塔を出てからなるべく考えないようにしていたけど、どんどん怖くなってくる。みんなを心配させないようになるべく平静を装っていたつもりだった。しかし、村長の家にある大部屋に案内され、扉を閉めた時点で三人が俺を見た。
「リヴァロ、もう空元気は必要ないですよ」
「そうそう、リヴァロが何考えてるかなんて手に取るようにわかるけど、僕達は君に感謝してるんだから」
「ん。

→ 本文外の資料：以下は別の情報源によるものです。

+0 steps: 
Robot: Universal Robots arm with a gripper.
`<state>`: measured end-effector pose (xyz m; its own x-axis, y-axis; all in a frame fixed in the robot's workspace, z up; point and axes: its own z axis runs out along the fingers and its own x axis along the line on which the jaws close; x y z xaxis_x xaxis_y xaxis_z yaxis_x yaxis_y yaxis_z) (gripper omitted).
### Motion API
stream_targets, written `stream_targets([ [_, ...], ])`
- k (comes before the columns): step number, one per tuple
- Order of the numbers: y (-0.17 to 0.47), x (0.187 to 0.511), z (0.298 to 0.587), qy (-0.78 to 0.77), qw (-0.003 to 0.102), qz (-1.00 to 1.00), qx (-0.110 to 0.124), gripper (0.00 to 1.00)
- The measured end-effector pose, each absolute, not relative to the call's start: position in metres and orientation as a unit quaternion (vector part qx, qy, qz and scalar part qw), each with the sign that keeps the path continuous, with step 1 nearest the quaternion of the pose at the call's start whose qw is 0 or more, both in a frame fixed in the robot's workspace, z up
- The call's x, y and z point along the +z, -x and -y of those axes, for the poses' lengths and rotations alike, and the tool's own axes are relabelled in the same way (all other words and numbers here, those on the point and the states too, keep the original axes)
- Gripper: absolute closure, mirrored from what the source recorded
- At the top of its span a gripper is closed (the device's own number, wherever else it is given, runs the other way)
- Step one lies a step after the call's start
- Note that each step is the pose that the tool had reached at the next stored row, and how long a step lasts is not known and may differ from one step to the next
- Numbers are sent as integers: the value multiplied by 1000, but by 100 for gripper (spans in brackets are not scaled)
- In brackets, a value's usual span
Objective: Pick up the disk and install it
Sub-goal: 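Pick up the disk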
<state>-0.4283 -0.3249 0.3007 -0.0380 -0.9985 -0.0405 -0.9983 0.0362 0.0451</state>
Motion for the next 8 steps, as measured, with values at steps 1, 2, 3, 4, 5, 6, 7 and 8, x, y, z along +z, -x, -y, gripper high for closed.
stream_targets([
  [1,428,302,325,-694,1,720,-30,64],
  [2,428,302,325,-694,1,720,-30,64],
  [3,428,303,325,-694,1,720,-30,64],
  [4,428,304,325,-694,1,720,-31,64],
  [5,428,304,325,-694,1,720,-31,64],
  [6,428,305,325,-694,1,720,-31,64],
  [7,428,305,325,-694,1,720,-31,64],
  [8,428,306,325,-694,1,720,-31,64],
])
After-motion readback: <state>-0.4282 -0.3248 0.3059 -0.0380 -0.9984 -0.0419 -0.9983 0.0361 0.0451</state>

ルーシャン、強かった。だから、真面目に鍛えてた、リヴァロしか止められなかった」
長年、生活を共にしていた相手には俺のメンタルの下がりようはバレバレだったらしい。三人の優しい言葉に、俺は声も出ないくらい驚いていた。
「リヴァロがルーシャンを止めず、もしあのアイテムで穢れを過剰に取り込めば、一気に魔物化してルーシャンが暴走。私達はその場で処理するしかなかったでしょう」
「そうだね。きっとそれも王の考えだったと思うし」
「でも、それ、阻止できた。凄いこと。リヴァロだからできた。偉い」
一気に安心感に包まれ、俺の目からはダラダラと涙が流れていた。でも表情は明るかったと思う。
「そっか……俺、間違ってなかったんだ」
「私達が間違うはずありません。正確には、王の選択を全て正解にするために私達がいるのです」
クワルクが高慢とも取れる笑みを浮かべている。本当にこいつはいつも自信に溢れていて尊敬する。エダムとウルダが近付いてきて、俺の髪をグシャグシャにしながら言った。
「王は僕達を塔に残した選択を間違っていると思っている。だがこうして僕達は塔を出た。そしてまだ王は……ルーシャンは生きている」
「ルーシャンとなってまで繋いだ、王の選択は、まだ結果が出ていない状態。ルーシャンを救い、あの時、この選択をして良かったと思わせる。そのために、四人の魔術師がいる。王の幸せが、我らの幸せ」
その通りだ。王の悩みや障害を取り除くために俺達四人の臣下が存在しているのだ。俺達が王を苦しめる存在になってはいけない。凹んでいる場合じゃないんだ。
王を絶対一人にはしない。救い出し、幸せにしなければならない。ルーシャンの願いである俺達の幸せは、ルーシャンの幸せが前提で成り立つのだから。